Restu Gunawan dalam Gagalnya Sistem Kanal: Pengendalian Banjir Jakarta dari Masa ke Masa (2010) mencatat bahwa warga gusuran yang dipindahkan ke Tebet itu menerima kaveling masing-masing keluarga seluas minimal 100 meter persegi dengan membayar harga maksimal 60 persen dari ganti rugi atas tanah hak milik mereka.
Namun, selama proses pemindahan itu, sempat beredar kabar miring, yaitu uang saku yang diterima setiap warga sangat sedikit, hanya Rp500. Ini buru-buru dibantah oleh pemerintah yang menyatakan kabar itu bohong.
“Bahkan tanaman pun (pemiliknya) dihitung untuk mendapatkan ganti rugi,” tegas pemerintah seperti dikutip Restu Gunawan.
Luas lahan pengganti untuk menampung warga kampung-kampung yang tergusur mencapai 500 hektare, dan berangsur dilengkapi dengan pelbagai sarana dan fasilitas umum seperti jaringan jalan, masjid, gereja, sekolah, perkantoran, dan pasar.
Sebagian besar tempat tinggal baru warga gusuran di Tebet itu masih darurat, menurut penuturan Nawawi seperti ditulis Alwi Shahab dalam “Saat-saat Senayan Digusur” (Republika, 24 Desember 2005).
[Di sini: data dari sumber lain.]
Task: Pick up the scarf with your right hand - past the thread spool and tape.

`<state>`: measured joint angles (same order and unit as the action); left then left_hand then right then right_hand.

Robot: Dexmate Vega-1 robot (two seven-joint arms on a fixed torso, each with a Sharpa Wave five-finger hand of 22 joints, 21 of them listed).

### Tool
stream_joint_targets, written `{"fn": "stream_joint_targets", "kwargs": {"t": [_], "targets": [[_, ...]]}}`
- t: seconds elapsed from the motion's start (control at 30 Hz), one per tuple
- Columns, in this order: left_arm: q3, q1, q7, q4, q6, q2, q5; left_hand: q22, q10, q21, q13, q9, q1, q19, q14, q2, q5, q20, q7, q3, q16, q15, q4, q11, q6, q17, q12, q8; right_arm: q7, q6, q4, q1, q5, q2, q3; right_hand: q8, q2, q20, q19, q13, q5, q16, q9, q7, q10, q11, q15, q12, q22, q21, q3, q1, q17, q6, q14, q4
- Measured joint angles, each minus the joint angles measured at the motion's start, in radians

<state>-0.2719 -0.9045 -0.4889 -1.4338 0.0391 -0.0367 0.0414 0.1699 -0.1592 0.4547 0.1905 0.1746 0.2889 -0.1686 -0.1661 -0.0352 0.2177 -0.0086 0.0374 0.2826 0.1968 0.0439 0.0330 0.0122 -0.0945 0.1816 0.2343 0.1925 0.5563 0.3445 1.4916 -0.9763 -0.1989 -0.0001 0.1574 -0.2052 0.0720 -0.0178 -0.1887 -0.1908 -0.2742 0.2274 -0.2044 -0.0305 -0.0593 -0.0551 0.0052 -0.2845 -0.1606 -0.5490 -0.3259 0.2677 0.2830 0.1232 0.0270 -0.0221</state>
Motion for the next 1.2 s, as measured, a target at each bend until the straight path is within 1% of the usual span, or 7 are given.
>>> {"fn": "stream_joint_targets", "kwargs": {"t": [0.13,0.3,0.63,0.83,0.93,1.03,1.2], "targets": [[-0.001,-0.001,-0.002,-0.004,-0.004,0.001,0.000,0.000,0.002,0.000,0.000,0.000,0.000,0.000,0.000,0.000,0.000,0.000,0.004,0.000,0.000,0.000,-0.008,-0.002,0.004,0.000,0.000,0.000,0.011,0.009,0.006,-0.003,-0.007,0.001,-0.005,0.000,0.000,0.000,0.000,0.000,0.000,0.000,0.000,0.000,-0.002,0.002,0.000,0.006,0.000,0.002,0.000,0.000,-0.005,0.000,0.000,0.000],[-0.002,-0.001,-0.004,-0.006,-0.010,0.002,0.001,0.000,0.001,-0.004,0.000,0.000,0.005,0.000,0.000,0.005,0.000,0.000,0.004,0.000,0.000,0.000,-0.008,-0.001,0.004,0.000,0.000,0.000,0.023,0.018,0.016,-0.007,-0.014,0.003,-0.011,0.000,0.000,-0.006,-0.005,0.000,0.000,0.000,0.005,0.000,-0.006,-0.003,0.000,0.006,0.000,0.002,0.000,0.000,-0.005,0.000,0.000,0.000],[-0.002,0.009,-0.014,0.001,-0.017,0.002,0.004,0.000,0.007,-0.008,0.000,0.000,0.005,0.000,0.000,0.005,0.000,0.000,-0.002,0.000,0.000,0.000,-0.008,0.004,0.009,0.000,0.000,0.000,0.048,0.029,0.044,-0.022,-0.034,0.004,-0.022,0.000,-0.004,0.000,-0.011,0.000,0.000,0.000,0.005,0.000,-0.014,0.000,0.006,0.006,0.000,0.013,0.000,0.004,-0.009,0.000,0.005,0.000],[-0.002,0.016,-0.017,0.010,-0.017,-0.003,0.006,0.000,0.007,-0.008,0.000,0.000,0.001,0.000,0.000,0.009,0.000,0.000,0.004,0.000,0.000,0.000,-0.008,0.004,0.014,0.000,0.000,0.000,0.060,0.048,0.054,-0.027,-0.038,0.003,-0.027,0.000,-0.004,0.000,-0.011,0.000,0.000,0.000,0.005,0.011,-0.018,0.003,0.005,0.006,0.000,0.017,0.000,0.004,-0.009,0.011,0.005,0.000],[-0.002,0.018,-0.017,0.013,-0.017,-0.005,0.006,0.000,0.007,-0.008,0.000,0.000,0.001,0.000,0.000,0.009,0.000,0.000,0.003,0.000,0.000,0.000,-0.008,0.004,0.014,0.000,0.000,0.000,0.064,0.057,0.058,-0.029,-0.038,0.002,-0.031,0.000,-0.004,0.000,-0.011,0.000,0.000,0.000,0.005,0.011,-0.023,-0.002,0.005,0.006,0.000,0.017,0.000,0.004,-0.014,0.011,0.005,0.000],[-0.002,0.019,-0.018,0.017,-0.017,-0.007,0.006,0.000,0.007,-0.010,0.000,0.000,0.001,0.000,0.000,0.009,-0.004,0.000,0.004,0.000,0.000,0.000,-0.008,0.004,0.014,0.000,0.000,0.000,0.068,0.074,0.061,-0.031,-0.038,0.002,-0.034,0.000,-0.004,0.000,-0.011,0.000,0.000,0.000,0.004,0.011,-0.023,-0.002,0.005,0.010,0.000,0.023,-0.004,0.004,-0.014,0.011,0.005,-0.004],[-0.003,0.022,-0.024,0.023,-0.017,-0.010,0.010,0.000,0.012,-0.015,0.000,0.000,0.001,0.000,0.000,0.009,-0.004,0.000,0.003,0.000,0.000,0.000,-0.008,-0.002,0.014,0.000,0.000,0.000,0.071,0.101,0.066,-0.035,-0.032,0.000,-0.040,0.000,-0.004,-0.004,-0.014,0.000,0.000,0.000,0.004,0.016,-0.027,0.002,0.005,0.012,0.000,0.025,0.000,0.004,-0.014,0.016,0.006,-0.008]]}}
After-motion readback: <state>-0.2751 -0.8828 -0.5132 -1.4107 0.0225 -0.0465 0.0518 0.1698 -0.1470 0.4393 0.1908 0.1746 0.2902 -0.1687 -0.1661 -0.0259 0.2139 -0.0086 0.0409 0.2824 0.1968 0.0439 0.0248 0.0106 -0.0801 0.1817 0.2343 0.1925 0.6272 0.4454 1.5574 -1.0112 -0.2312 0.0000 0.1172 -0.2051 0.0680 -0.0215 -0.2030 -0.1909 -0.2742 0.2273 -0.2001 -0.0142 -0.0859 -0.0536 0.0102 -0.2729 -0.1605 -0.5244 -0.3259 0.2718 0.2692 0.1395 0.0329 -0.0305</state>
Jalanan belum diaspal dan dipenuhi lumpur saat hujan, hingga warga kadang harus menggunakan sepatu karet tinggi untuk melintasi jalanan itu.
“Bahkan, kadang-kadang sepeda harus digotong karena saat becek jalan tidak dapat dilalui roda dua,” ujarnya.
Waktu itu di Tebet juga masih terdapat sawah dan kebun buah-buahan seperti duku dan durian. Meski demikian, tambah Nawawi, situasi masih semrawut karena warga belum terbiasa hidup dan mencari penghidupan di tempat tinggal barunya. Ia menggambarkan hal itu dengan ungkapan: “Seperti ikan di empang, kini pindah ke akuarium”.
Selain sarana jalan yang masih buruk dan proses adaptasi yang tertatih, situasi keamanan di Tebet kurang mendukung. Sebagai warga gusuran, mereka dianggap memiliki banyak uang sehingga menjadi incaran para perampok. Situasi ini akhirnya memaksa warga berangsur pindah ke kampung-kampung lain yang dianggap lebih aman.